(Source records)
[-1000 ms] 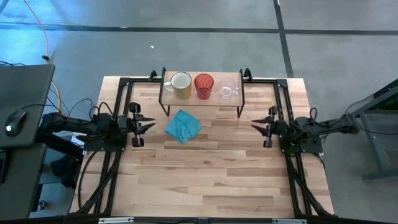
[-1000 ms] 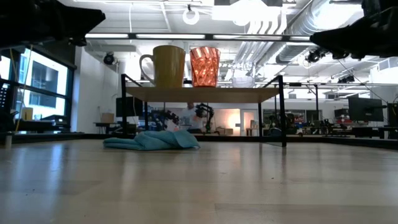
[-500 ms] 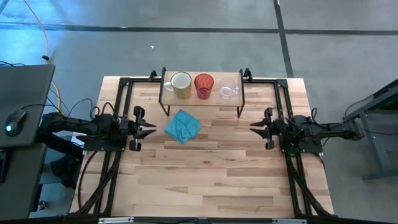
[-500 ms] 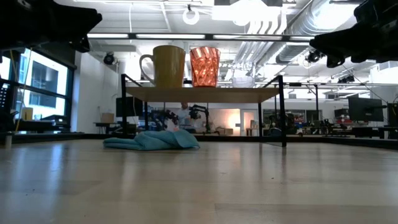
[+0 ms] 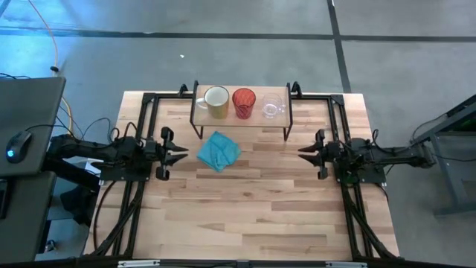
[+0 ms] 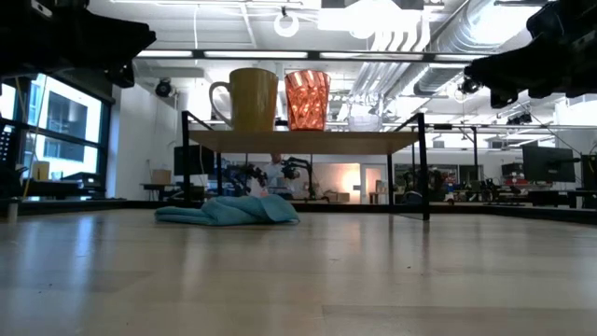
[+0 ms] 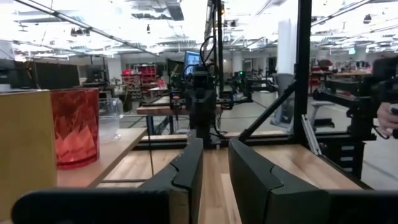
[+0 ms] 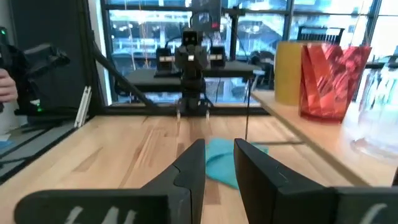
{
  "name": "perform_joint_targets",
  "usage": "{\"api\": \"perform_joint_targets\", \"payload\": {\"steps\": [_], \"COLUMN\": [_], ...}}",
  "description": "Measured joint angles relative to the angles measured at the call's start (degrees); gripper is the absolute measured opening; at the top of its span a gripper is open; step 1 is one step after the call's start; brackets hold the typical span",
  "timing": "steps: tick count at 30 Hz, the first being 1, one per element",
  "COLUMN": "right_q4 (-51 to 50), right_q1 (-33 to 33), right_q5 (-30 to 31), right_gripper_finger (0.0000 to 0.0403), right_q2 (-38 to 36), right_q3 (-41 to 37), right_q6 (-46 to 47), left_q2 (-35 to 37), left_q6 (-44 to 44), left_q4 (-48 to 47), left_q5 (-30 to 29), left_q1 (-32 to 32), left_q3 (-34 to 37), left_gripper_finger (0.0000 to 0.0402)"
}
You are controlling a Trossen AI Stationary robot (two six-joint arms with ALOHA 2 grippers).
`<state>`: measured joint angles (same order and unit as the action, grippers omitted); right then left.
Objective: Stack small to large cups/mugs on shelf
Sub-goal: Return to Home Position
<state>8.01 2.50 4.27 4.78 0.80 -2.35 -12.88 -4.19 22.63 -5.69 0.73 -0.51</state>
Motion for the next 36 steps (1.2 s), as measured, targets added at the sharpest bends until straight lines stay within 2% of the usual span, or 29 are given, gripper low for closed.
{"api": "perform_joint_targets", "payload": {"steps": [4,8,10,16,22,27,36], "right_q4": [-0.5,-1.4,-1.5,-3.5,-3.3,-3.6,-4.0], "right_q1": [0.1,0.2,0.2,0.1,0.1,0.1,0.1], "right_q5": [-4.5,-10.3,-10.8,-4.6,-3.7,3.5,4.2], "right_gripper_finger": [0.0078,0.0078,0.0078,0.0078,0.0078,0.0078,0.0078], "right_q2": [0.0,0.0,0.0,0.0,0.0,0.0,0.0], "right_q3": [1.5,2.0,2.0,2.1,2.1,2.2,2.2], "right_q6": [3.7,2.2,2.3,2.3,2.2,5.2,3.5], "left_q2": [0.0,0.0,0.0,0.0,0.0,0.0,0.0], "left_q6": [0.0,0.0,0.0,0.0,0.0,0.0,0.0], "left_q4": [-0.2,-0.3,-0.3,-0.3,-0.3,-0.3,-0.3], "left_q5": [0.0,0.0,-0.1,-0.1,-0.1,-0.1,-0.1], "left_q1": [0.0,0.0,0.0,0.0,0.0,0.0,0.0], "left_q3": [0.0,0.0,0.0,0.0,0.0,0.0,0.0], "left_gripper_finger": [0.0067,0.0067,0.0067,0.0067,0.0067,0.0067,0.0067]}}
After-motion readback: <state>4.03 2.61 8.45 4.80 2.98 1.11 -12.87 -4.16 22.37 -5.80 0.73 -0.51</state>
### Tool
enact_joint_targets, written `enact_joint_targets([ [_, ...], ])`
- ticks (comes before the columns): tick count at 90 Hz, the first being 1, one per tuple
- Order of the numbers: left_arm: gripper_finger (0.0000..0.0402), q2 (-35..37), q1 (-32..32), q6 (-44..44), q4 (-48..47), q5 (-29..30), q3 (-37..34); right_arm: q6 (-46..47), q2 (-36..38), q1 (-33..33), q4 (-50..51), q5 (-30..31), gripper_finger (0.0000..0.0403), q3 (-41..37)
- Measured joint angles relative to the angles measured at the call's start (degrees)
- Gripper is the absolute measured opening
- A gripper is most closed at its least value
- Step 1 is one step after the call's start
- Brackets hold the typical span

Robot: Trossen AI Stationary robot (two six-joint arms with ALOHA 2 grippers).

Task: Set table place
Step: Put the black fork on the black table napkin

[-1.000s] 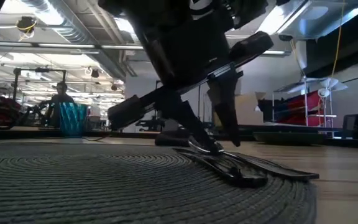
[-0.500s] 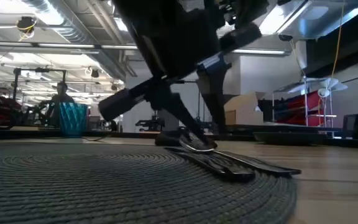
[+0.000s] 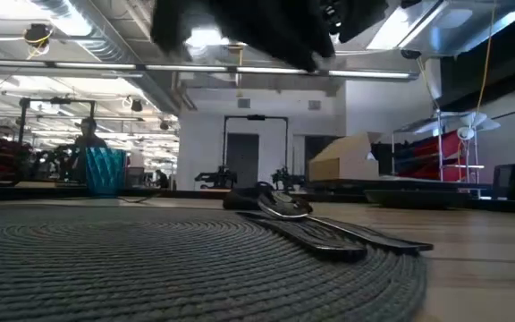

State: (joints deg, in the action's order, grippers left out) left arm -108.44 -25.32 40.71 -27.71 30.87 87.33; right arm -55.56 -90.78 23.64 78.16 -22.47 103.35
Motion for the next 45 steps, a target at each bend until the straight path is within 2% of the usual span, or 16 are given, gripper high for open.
enact_joint_targets([
  [13, 0.0085, 3.7, -1.1, -15.1, -5.2, -0.1, 0.0, -0.8, 3.0, -2.1, -0.8, 1.5, 0.0000, 0.0],
  [24, 0.0044, 5.0, -1.8, -27.2, -11.3, 0.2, 0.0, -0.5, 6.3, -3.9, -2.7, 2.6, 0.0000, 0.0],
  [32, 0.0009, 5.0, -2.2, -33.5, -16.3, 0.2, 0.0, -0.1, 8.9, -5.2, -4.8, 4.0, 0.0000, 0.0],
  [45, 0.0001, 5.0, -2.8, -40.3, -18.8, 0.3, -2.1, 1.2, 11.9, -7.5, -6.8, 6.6, 0.0000, -0.2],
])
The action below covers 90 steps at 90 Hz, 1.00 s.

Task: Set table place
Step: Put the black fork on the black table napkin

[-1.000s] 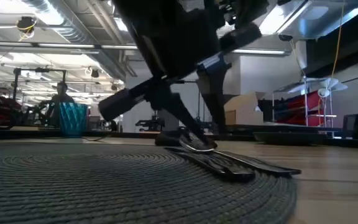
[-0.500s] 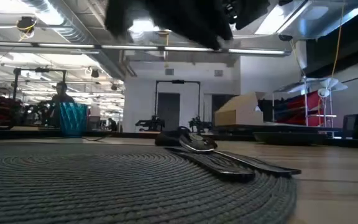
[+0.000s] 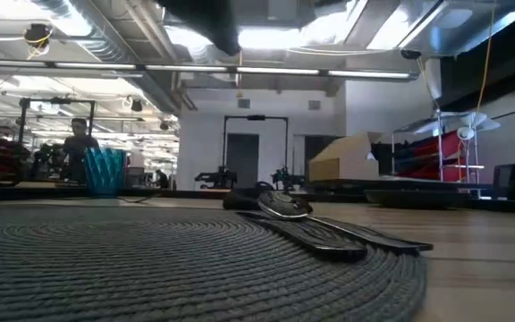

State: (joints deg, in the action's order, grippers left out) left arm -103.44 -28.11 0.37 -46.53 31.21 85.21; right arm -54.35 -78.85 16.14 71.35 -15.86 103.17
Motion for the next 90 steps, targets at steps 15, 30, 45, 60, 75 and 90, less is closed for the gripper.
enact_joint_targets([
  [15, 0.0000, 0.2, -0.8, -4.4, -0.5, 0.0, -2.6, 1.3, 5.8, -1.6, -7.4, 0.7, 0.0000, -8.6],
  [30, 0.0000, 1.4, -1.5, -6.5, 3.4, 0.7, -6.0, 3.3, 13.9, -1.5, -19.9, 0.3, 0.0000, -25.9],
  [45, 0.0000, 4.0, -1.6, -7.2, 10.2, 1.7, -10.3, 6.0, 22.0, -1.5, -32.7, 0.3, 0.0000, -42.0],
  [60, 0.0000, 8.0, -0.8, -10.6, 15.9, 1.9, -16.5, 9.0, 28.0, -1.5, -41.8, 0.8, 0.0000, -53.1],
  [75, 0.0000, 11.7, -0.1, -17.5, 16.3, 2.1, -22.6, 11.4, 32.4, -1.5, -50.4, 2.5, 0.0000, -60.4],
  [90, 0.0000, 14.7, 0.9, -23.7, 16.4, 2.1, -27.7, 12.5, 33.9, -1.5, -56.9, 7.3, 0.0000, -66.2],
])
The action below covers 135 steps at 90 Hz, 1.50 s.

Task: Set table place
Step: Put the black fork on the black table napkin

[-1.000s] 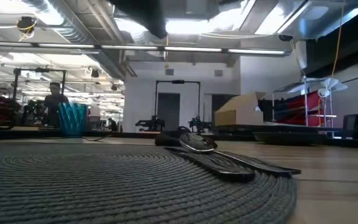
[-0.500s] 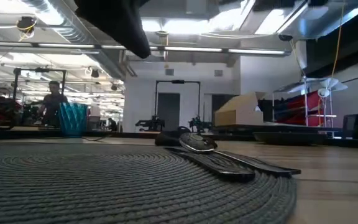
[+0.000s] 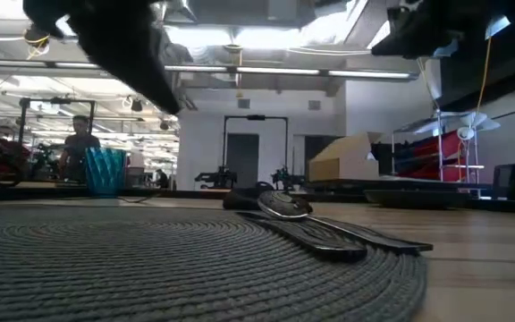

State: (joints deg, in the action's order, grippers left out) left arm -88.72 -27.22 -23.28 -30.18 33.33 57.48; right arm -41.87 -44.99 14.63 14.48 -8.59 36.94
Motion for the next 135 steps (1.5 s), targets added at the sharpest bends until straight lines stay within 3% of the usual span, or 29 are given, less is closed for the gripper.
enact_joint_targets([
  [21, 0.0000, 5.0, 3.9, -1.8, 7.5, -0.5, -8.8, 1.6, -0.3, 0.0, -11.8, 2.1, 0.0000, -7.9],
  [32, 0.0000, 8.3, 7.9, -0.6, 10.4, -5.1, -12.8, 4.3, -0.3, 0.0, -17.7, 2.0, 0.0000, -11.5],
  [48, 0.0000, 11.7, 15.8, 1.9, 7.2, -11.1, -15.2, 9.0, -0.5, 0.0, -20.5, 1.8, 0.0000, -14.8],
  [68, 0.0000, 13.1, 29.6, 13.4, -5.0, -23.4, -13.6, 10.0, -1.1, 0.0, -20.8, 1.5, 0.0000, -15.3],
  [82, 0.0000, 13.1, 40.0, 22.6, -15.4, -23.8, -10.7, 10.1, -1.4, 0.0, -20.9, 1.5, 0.0000, -15.3],
  [100, 0.0000, 13.1, 50.6, 36.6, -21.3, -23.7, -8.3, 10.3, -1.4, 0.0, -20.5, 1.5, 0.0000, -15.3],
  [117, 0.0000, 13.1, 56.2, 51.5, -21.4, -23.8, -8.3, 10.3, -1.4, 0.0, -20.4, 1.5, 0.0000, -15.3],
  [135, 0.0000, 11.9, 59.9, 59.6, -21.5, -23.8, -8.3, 10.9, -1.4, 0.0, -20.4, 1.5, 0.0000, -15.3],
])
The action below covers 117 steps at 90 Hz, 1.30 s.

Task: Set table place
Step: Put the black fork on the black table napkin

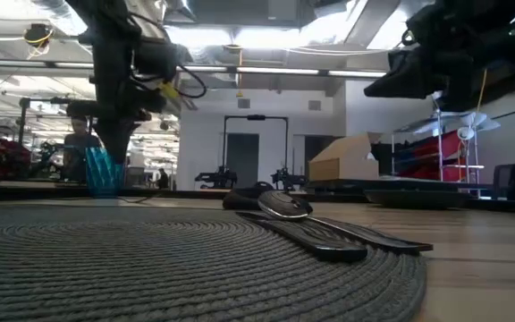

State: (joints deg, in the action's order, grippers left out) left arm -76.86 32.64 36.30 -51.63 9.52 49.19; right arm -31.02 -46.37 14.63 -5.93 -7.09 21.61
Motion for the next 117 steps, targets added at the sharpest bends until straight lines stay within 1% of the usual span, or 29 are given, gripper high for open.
enact_joint_targets([
  [14, 0.0008, -3.6, 1.5, 0.9, 0.0, 0.0, 0.0, 1.0, 0.0, 0.0, 0.0, -0.7, 0.0000, 0.0],
  [34, 0.0058, -10.0, 3.1, 1.1, 0.1, -0.2, 0.0, 1.0, 0.0, 0.0, 0.1, -1.5, 0.0000, 0.0],
  [53, 0.0087, -12.6, 5.2, 1.1, 2.6, 0.0, 0.0, 1.0, 0.0, 0.0, 0.1, -1.5, 0.0000, 0.0],
  [68, 0.0096, -12.7, 6.3, 0.9, 6.7, 0.0, 0.0, 1.1, 0.0, 0.0, 1.1, -1.5, 0.0000, 0.0],
  [88, 0.0099, -12.7, 6.5, 1.7, 6.2, 0.0, 0.0, 2.1, 0.0, 0.0, 3.2, -1.5, 0.0000, 0.0],
  [102, 0.0099, -12.7, 6.5, 2.1, 5.3, -2.4, 0.0, 2.2, 0.0, 0.0, 3.1, -1.5, 0.0000, 0.0],
  [117, 0.0099, -12.7, 6.5, 2.8, 5.4, -2.7, 0.0, 2.2, 0.0, 0.0, 3.1, -1.5, 0.0000, 0.0],
])
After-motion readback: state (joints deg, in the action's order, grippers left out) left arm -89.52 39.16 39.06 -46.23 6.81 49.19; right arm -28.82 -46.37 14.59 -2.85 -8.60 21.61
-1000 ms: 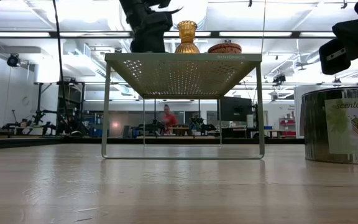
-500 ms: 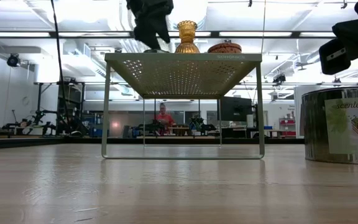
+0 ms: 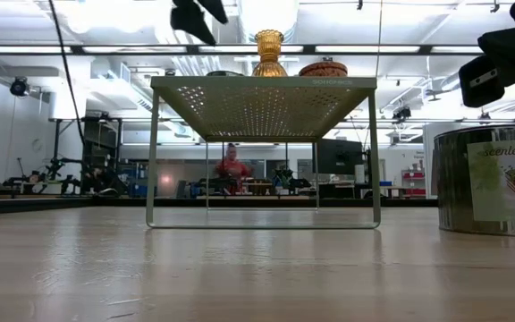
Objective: Pick & Place candle stick holders
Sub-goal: Put the green scented candle on the shelf aligned with the other brown scented candle
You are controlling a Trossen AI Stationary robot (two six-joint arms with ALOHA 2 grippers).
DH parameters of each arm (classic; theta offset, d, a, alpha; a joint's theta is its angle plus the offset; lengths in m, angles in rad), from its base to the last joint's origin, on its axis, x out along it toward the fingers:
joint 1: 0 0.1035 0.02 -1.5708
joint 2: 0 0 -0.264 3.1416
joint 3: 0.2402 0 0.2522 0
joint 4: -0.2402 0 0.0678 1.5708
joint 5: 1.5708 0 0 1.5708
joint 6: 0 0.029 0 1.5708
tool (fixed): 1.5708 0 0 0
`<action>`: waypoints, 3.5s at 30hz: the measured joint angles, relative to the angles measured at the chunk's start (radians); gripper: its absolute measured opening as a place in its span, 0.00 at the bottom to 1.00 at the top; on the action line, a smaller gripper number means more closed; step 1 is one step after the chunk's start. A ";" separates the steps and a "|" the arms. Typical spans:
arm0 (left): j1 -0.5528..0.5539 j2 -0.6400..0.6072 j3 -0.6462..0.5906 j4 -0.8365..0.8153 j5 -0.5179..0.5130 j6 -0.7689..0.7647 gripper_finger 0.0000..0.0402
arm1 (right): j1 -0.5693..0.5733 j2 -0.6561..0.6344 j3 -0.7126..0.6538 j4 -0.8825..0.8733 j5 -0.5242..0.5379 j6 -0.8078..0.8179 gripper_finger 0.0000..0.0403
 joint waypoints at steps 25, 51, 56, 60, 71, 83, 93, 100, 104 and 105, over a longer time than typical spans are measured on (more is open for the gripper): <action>-0.343 -0.818 -1.115 0.829 0.115 -0.104 0.93 | 0.000 0.000 0.000 0.000 0.000 0.000 0.02; -0.363 -1.261 -1.616 1.105 0.073 0.000 0.03 | 0.000 0.000 0.000 0.000 0.000 0.000 0.02; -0.363 -1.361 -1.698 1.130 0.072 0.021 0.01 | 0.000 0.000 0.000 0.000 0.000 0.000 0.02; -0.363 -1.442 -1.743 1.132 0.071 0.018 0.02 | 0.000 0.000 0.000 0.000 0.000 0.000 0.02; -0.363 -1.514 -1.800 1.118 0.064 0.037 0.02 | 0.000 0.000 0.000 0.000 0.000 0.000 0.02; -0.363 -1.513 -1.870 1.175 0.029 -0.014 0.02 | 0.000 -0.001 0.000 0.001 0.000 0.000 0.02; -0.363 -1.491 -1.871 1.169 0.027 0.002 0.02 | 0.000 -0.001 0.000 0.002 0.000 0.000 0.02; -0.363 -1.491 -1.870 1.167 0.027 -0.007 0.02 | 0.000 -0.001 0.000 0.002 0.000 0.000 0.02; -0.363 -1.491 -1.870 1.169 0.026 -0.008 0.02 | 0.000 -0.001 0.000 0.002 0.000 0.000 0.02; -0.363 -1.491 -1.870 1.170 0.026 -0.008 0.02 | 0.000 -0.001 0.000 0.002 0.000 0.000 0.02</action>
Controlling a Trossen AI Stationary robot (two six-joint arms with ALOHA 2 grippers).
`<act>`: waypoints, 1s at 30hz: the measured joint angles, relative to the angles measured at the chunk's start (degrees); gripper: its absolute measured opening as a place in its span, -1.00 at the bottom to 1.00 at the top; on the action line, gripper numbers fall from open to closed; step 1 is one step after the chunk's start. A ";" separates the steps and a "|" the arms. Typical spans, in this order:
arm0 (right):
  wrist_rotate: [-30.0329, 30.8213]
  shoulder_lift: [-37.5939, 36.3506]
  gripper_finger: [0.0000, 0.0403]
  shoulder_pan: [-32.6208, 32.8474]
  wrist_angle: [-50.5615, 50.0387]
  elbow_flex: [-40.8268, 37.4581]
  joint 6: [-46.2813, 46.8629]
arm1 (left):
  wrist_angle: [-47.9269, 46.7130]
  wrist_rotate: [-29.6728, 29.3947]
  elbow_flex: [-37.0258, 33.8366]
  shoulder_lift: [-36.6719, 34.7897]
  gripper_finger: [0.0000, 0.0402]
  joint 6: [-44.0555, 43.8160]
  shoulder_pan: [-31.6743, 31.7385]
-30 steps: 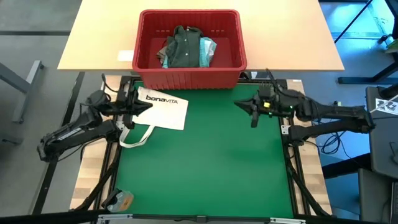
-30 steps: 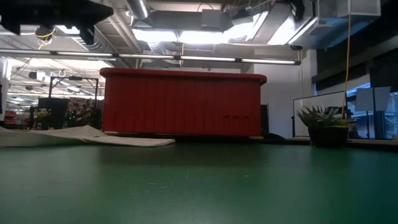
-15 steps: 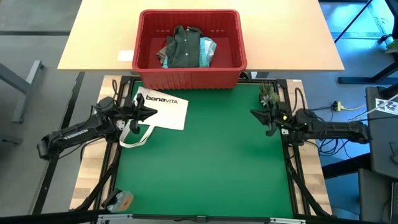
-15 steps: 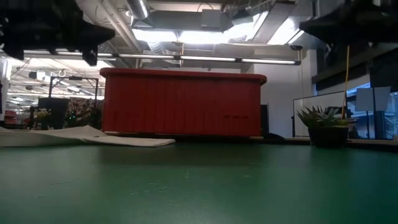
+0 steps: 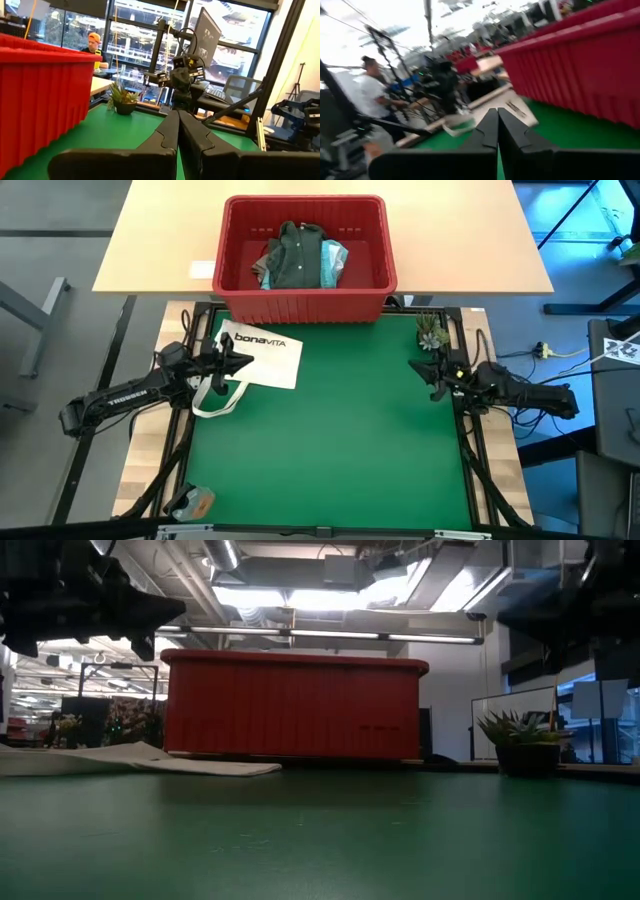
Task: Fold Laundry from Bin
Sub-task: Return to Home Position
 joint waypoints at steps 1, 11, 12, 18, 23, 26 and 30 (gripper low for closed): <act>0.93 0.07 -1.00 0.00 -0.80 0.00 -0.09 | 0.13 0.12 0.00 0.00 -1.00 0.55 0.00; -0.01 0.15 -1.00 0.00 -2.91 -2.73 1.03 | -0.68 2.22 0.00 0.02 -1.00 5.90 -0.01; -0.71 0.17 -1.00 0.00 -3.13 -2.73 1.08 | -0.92 2.07 0.00 0.09 -1.00 6.07 -0.02; -2.51 0.15 -1.00 0.00 -3.40 -2.73 -0.22 | -5.20 1.81 0.00 0.15 -1.00 7.46 -0.02; -3.21 0.15 -1.00 0.00 -3.54 -2.73 -0.26 | -6.24 1.57 0.00 0.15 -1.00 5.09 -0.02; -3.21 0.15 -1.00 0.00 -3.55 -2.73 -0.28 | -6.24 1.55 0.00 0.15 -1.00 4.67 -0.02; -3.18 0.15 -1.00 0.00 -3.57 -2.73 -0.30 | -6.24 1.55 0.00 0.15 -1.00 4.65 -0.02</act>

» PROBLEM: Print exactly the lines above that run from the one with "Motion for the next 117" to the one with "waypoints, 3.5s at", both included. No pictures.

» ANSWER BOX:
Motion for the next 117 steps, targets added at the sharpest bends until straight lines stay within 1% of the usual span, or 29 are given, gripper high for open.
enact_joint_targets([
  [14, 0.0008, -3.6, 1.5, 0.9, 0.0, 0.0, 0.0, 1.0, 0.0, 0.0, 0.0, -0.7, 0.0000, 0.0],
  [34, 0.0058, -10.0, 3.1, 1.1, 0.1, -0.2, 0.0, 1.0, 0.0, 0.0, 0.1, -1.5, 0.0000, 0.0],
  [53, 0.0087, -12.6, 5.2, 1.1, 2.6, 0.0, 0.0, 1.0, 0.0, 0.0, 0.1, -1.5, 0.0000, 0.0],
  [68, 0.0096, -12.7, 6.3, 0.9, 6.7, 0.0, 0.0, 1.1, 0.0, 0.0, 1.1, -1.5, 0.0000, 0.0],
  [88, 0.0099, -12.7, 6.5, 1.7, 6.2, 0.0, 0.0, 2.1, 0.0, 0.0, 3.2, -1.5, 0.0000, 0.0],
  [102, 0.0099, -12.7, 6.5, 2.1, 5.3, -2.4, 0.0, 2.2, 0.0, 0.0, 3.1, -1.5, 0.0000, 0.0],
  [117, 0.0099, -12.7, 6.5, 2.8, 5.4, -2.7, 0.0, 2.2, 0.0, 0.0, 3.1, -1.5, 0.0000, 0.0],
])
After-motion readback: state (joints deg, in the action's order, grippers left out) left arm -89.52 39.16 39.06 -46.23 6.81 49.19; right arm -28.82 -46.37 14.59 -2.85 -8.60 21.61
-1000 ms: 
-500 ms: 
+0 ms: 
Objective: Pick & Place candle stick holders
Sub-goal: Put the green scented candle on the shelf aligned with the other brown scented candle
You are controlling a Trossen AI Stationary robot (two six-joint arms with ALOHA 2 grippers).
DH parameters of each arm (classic; theta offset, d, a, alpha; a joint's theta is its angle plus the offset; lengths in m, angles in rad), from its base to the last joint's origin, on its axis, x out along it toward the fingers:
joint 1: 0 0.1035 0.02 -1.5708
joint 2: 0 0 -0.264 3.1416
joint 3: 0.2402 0 0.2522 0
joint 4: -0.2402 0 0.0678 1.5708
joint 5: 1.5708 0 0 1.5708
joint 6: 0 0.029 0 1.5708
tool (fixed): 1.5708 0 0 0
`<action>`: waypoints, 3.5s at 30hz: the measured joint angles, relative to the angles measured at the chunk's start (radians); gripper: its absolute measured opening as a place in its span, 0.00 at the bottom to 1.00 at the top; on the action line, a smaller gripper number means more closed; step 1 is one step after the chunk's start. A ";" separates the steps and a "|" the arms. Typical spans:

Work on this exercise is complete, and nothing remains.